→ **Brief**: The required output is the lines below from the line containing "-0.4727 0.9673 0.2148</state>" to the line containing "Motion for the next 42", inclusive, retyped exactly. No other lines belong in it.

→ **Material for the task**:
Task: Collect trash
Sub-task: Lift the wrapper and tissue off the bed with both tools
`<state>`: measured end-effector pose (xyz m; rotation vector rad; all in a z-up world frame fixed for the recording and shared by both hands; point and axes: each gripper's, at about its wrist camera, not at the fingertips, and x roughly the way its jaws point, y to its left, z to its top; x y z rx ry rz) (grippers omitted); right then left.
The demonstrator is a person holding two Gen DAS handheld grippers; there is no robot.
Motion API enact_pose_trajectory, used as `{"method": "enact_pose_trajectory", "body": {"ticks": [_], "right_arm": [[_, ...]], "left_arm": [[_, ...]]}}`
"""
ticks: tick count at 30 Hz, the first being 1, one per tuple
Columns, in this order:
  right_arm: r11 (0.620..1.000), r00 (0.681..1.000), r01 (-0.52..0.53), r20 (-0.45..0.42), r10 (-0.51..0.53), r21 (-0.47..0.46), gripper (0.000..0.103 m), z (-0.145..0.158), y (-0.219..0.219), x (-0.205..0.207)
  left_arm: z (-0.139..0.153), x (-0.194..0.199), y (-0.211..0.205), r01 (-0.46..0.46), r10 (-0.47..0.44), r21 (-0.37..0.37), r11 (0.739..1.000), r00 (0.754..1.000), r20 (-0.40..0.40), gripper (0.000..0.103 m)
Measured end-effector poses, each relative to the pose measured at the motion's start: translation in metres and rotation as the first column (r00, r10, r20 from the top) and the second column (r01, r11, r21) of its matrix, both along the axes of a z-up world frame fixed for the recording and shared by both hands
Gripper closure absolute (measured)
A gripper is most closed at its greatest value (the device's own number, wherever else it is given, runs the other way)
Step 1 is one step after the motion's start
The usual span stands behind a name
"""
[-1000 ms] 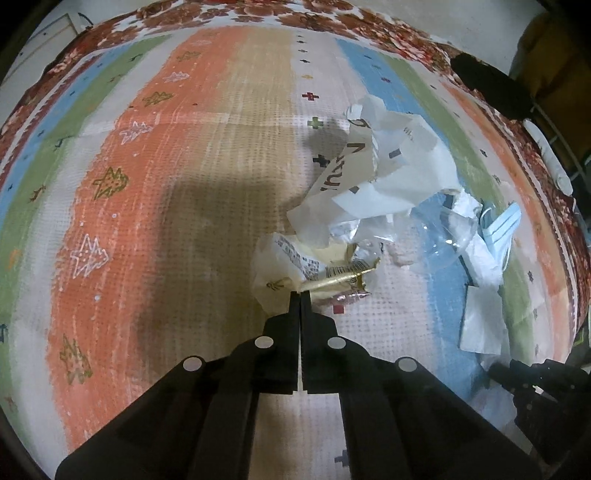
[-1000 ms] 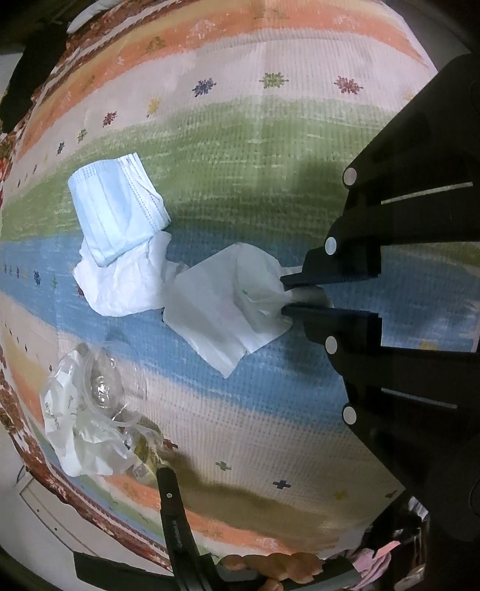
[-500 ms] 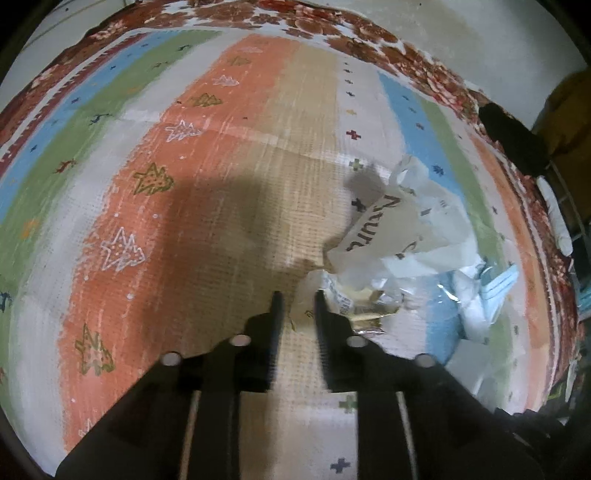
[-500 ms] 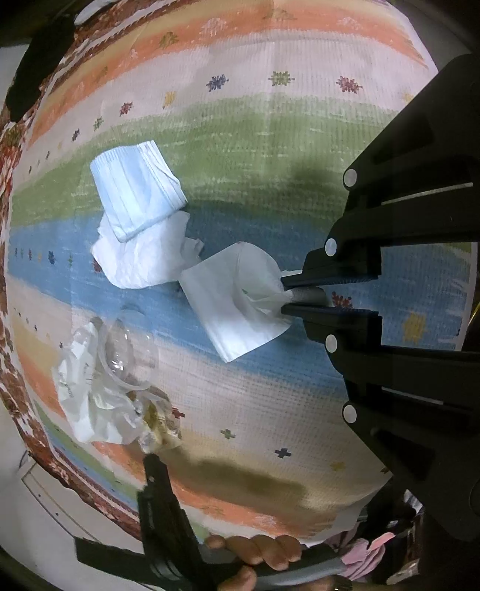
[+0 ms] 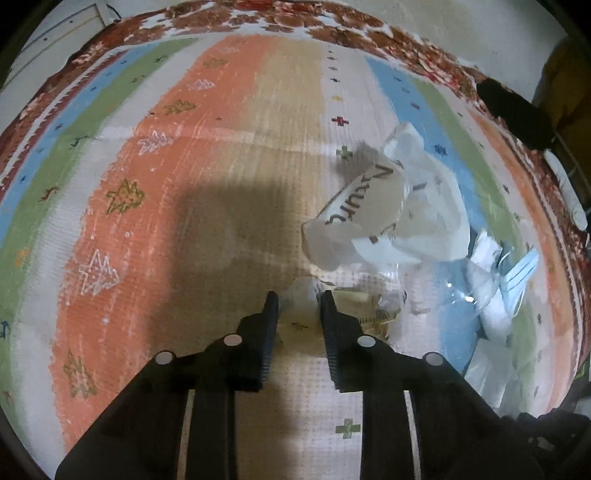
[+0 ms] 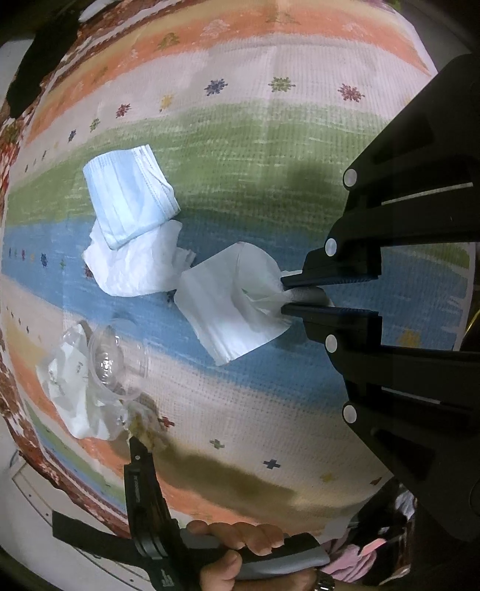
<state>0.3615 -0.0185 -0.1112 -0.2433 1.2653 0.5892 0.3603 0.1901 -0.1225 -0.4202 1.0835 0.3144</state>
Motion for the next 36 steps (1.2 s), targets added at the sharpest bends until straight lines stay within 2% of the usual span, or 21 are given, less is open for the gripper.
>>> {"method": "enact_pose_trajectory", "body": {"ticks": [3, 9, 15, 17, 20, 25, 28, 36], "right_arm": [[1.0, 1.0, 0.002, 0.011, -0.002, 0.009, 0.094, 0.008, -0.001, 0.0], [0.999, 0.999, -0.005, 0.043, 0.002, 0.054, 0.094, 0.033, -0.003, -0.005], [0.994, 0.996, 0.004, 0.088, -0.013, 0.107, 0.094, 0.064, -0.013, -0.015], [0.993, 0.994, 0.004, 0.104, -0.017, 0.121, 0.094, 0.074, -0.017, -0.022], [0.989, 0.993, 0.004, 0.114, -0.021, 0.146, 0.094, 0.086, -0.024, -0.032], [0.984, 0.989, 0.009, 0.144, -0.035, 0.175, 0.094, 0.103, -0.037, -0.048], [0.985, 0.985, 0.005, 0.17, -0.035, 0.172, 0.095, 0.11, -0.041, -0.055], [0.977, 0.971, -0.005, 0.233, -0.046, 0.214, 0.095, 0.138, -0.055, -0.084]], "left_arm": [[0.007, -0.004, -0.002, -0.02, 0.02, -0.01, 1.0, 1.0, 0.005, 0.087], [0.026, -0.019, -0.017, -0.001, 0.001, 0.004, 1.0, 1.0, -0.007, 0.089], [0.057, -0.044, -0.025, -0.004, 0.004, 0.016, 1.0, 1.0, 0.001, 0.089], [0.066, -0.055, -0.026, -0.025, 0.026, -0.035, 0.999, 1.0, 0.011, 0.09], [0.075, -0.068, -0.035, -0.023, 0.024, -0.064, 0.998, 0.999, 0.027, 0.09], [0.089, -0.086, -0.055, -0.001, 0.004, -0.069, 0.998, 0.999, 0.046, 0.09], [0.101, -0.098, -0.066, 0.017, -0.014, -0.037, 0.999, 0.998, 0.068, 0.09], [0.126, -0.124, -0.075, 0.041, -0.032, -0.062, 0.997, 0.99, 0.139, 0.09]]}}
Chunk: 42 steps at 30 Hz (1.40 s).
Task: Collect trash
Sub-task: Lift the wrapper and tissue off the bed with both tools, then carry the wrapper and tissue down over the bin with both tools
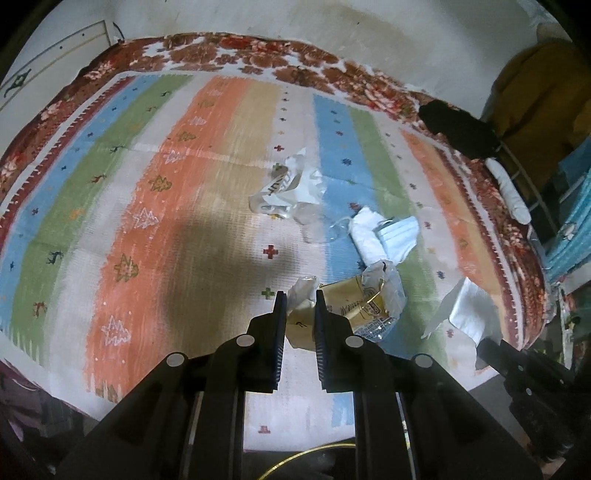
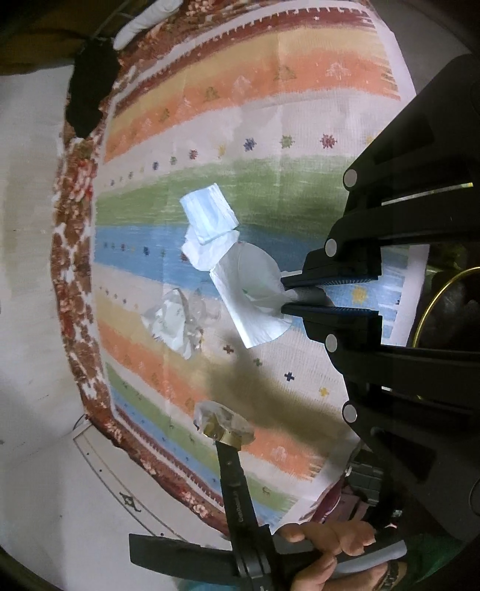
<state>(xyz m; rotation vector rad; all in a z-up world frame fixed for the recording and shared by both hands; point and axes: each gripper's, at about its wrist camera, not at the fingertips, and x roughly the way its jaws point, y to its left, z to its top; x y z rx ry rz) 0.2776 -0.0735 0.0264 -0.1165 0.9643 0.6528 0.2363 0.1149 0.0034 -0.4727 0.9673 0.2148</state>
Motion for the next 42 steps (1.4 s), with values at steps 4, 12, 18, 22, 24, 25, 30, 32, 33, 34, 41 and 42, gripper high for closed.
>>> {"method": "enact_pose_trajectory", "body": {"ticks": [4, 12, 18, 22, 24, 25, 30, 32, 33, 34, 41, 42], "right_arm": [[1.0, 0.998, 0.003, 0.06, -0.003, -0.01, 0.095, 0.012, -0.003, -0.015], [1.0, 0.99, 0.02, 0.138, -0.018, -0.009, 0.095, 0.028, -0.014, -0.044], [0.999, 0.986, 0.028, 0.161, -0.03, 0.016, 0.095, 0.033, -0.023, -0.062], [0.999, 0.986, 0.034, 0.163, -0.04, 0.04, 0.095, 0.035, -0.027, -0.073], [0.998, 0.984, 0.037, 0.173, -0.045, 0.05, 0.095, 0.037, -0.03, -0.08], [0.998, 0.983, 0.039, 0.177, -0.047, 0.053, 0.095, 0.038, -0.031, -0.083], [0.996, 0.982, 0.041, 0.18, -0.054, 0.078, 0.095, 0.038, -0.04, -0.097], [0.996, 0.982, 0.04, 0.181, -0.055, 0.082, 0.095, 0.038, -0.043, -0.102], [0.996, 0.982, 0.039, 0.182, -0.054, 0.086, 0.095, 0.038, -0.045, -0.106], [0.995, 0.982, 0.038, 0.182, -0.054, 0.091, 0.095, 0.038, -0.047, -0.109], [0.995, 0.982, 0.031, 0.184, -0.049, 0.098, 0.095, 0.033, -0.057, -0.129], [0.995, 0.983, 0.028, 0.18, -0.045, 0.099, 0.095, 0.031, -0.058, -0.132]], "left_arm": [[0.01, -0.013, -0.007, 0.014, -0.013, -0.022, 1.0, 0.999, 0.034, 0.09], [0.021, -0.036, -0.031, 0.06, -0.06, -0.001, 0.998, 0.995, 0.076, 0.09], [0.032, -0.055, -0.05, 0.091, -0.095, 0.038, 0.995, 0.988, 0.12, 0.09], [0.036, -0.069, -0.062, 0.114, -0.118, 0.037, 0.993, 0.982, 0.147, 0.09], [0.038, -0.075, -0.068, 0.122, -0.129, 0.055, 0.991, 0.979, 0.157, 0.09], [0.039, -0.078, -0.069, 0.124, -0.132, 0.059, 0.99, 0.978, 0.161, 0.09], [0.044, -0.091, -0.077, 0.143, -0.152, 0.064, 0.988, 0.97, 0.189, 0.09], [0.045, -0.096, -0.08, 0.15, -0.158, 0.057, 0.987, 0.967, 0.198, 0.09], [0.045, -0.099, -0.081, 0.153, -0.161, 0.055, 0.987, 0.966, 0.202, 0.09], [0.045, -0.102, -0.083, 0.157, -0.165, 0.056, 0.986, 0.965, 0.206, 0.09], [0.041, -0.126, -0.089, 0.17, -0.181, 0.071, 0.983, 0.959, 0.218, 0.089], [0.041, -0.129, -0.089, 0.171, -0.181, 0.066, 0.983, 0.959, 0.219, 0.089]]}}
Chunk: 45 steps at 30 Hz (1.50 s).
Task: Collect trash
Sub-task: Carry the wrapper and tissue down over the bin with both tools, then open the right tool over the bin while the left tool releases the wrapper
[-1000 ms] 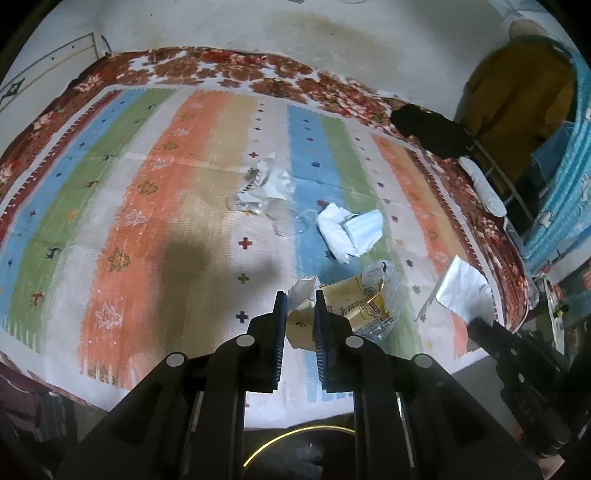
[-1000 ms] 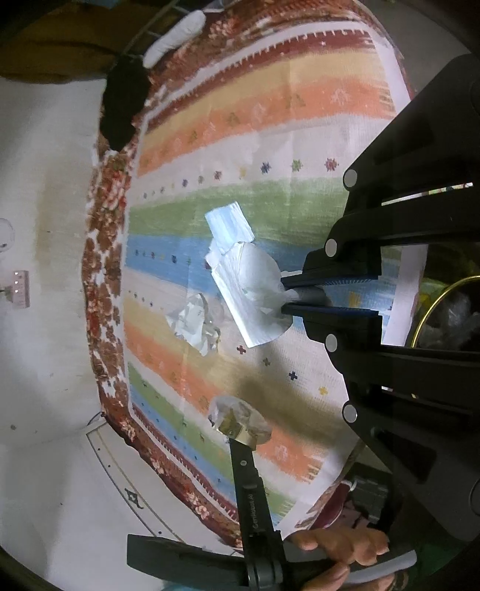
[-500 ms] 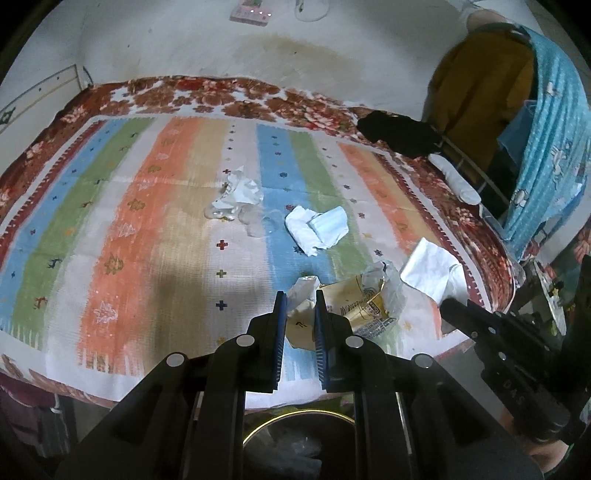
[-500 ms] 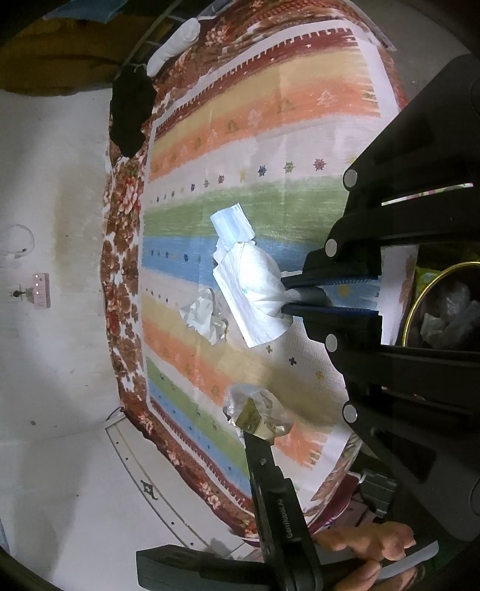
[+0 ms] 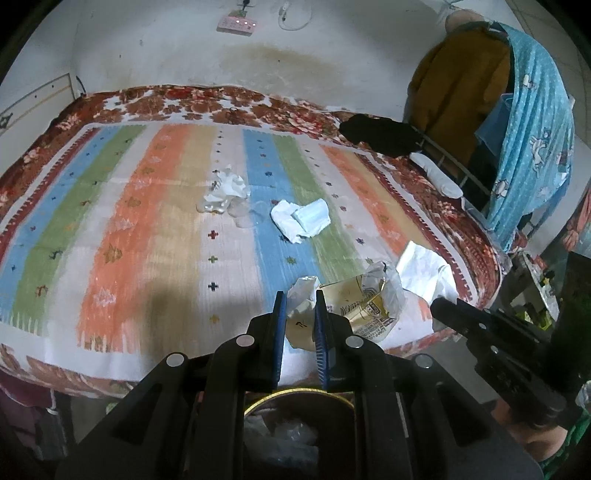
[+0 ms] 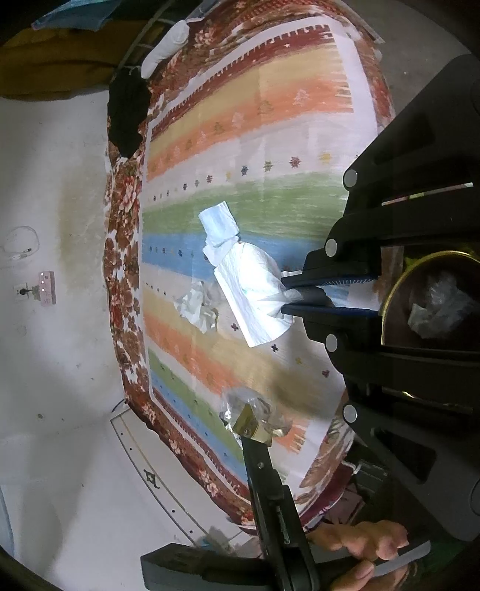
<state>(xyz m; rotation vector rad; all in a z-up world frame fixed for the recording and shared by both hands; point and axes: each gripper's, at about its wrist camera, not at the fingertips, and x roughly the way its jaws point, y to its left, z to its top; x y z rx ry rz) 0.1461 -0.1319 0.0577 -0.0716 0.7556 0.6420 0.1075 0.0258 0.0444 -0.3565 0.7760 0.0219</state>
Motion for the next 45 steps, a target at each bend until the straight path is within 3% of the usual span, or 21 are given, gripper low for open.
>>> {"method": "enact_pose_trajectory", "body": {"ticks": [10, 17, 20, 25, 28, 31, 37, 45], "right_arm": [[1.0, 0.999, -0.018, -0.032, 0.018, 0.005, 0.094, -0.013, -0.008, -0.026], [1.0, 0.993, -0.027, -0.115, 0.028, 0.01, 0.094, -0.033, -0.015, -0.039], [0.999, 0.993, -0.038, -0.114, 0.037, -0.009, 0.094, -0.038, -0.013, -0.047], [0.998, 0.991, -0.046, -0.126, 0.04, -0.052, 0.094, -0.048, -0.01, -0.057], [0.996, 0.983, -0.051, -0.18, 0.038, -0.068, 0.094, -0.059, -0.008, -0.059], [0.996, 0.971, -0.059, -0.234, 0.042, -0.062, 0.094, -0.069, -0.009, -0.06], [0.994, 0.958, -0.067, -0.284, 0.04, -0.086, 0.094, -0.084, -0.008, -0.067], [0.989, 0.928, -0.081, -0.37, 0.03, -0.123, 0.094, -0.109, -0.004, -0.076]], "left_arm": [[-0.012, -0.027, -0.016, 0.02, -0.02, -0.006, 1.0, 1.0, 0.001, 0.089], [-0.019, -0.044, -0.032, 0.031, -0.031, 0.059, 0.998, 1.0, 0.003, 0.089], [-0.026, -0.049, -0.035, 0.041, -0.041, 0.045, 0.998, 0.999, -0.014, 0.089], [-0.038, -0.055, -0.039, 0.044, -0.042, 0.038, 0.998, 0.998, -0.054, 0.089], [-0.045, -0.057, -0.042, 0.034, -0.029, 0.06, 0.998, 0.996, -0.083, 0.089], [-0.051, -0.056, -0.042, 0.043, -0.039, 0.03, 0.999, 0.993, -0.112, 0.089], [-0.065, -0.056, -0.047, 0.041, -0.034, 0.036, 0.998, 0.984, -0.175, 0.089], [-0.092, -0.052, -0.056, 0.045, -0.018, 0.083, 0.995, 0.951, -0.307, 0.089]]}}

→ **Task result**:
<state>(xyz m; rotation vector rad; all in a z-up world frame fixed for the recording and shared by both hands; point and axes: each gripper's, at about its wrist camera, not at the fingertips, and x roughly the way its jaws point, y to its left, z to its top; x y z rx ry rz) 0.2776 -0.0735 0.0264 -0.1165 0.9643 0.6528 0.2363 0.1149 0.0034 -0.4727 0.9673 0.2148</state>
Motion for the next 42 steps (1.4 s), with values at steps 4, 12, 18, 22, 24, 25, 30, 32, 33, 34, 41 and 42, gripper high for closed.

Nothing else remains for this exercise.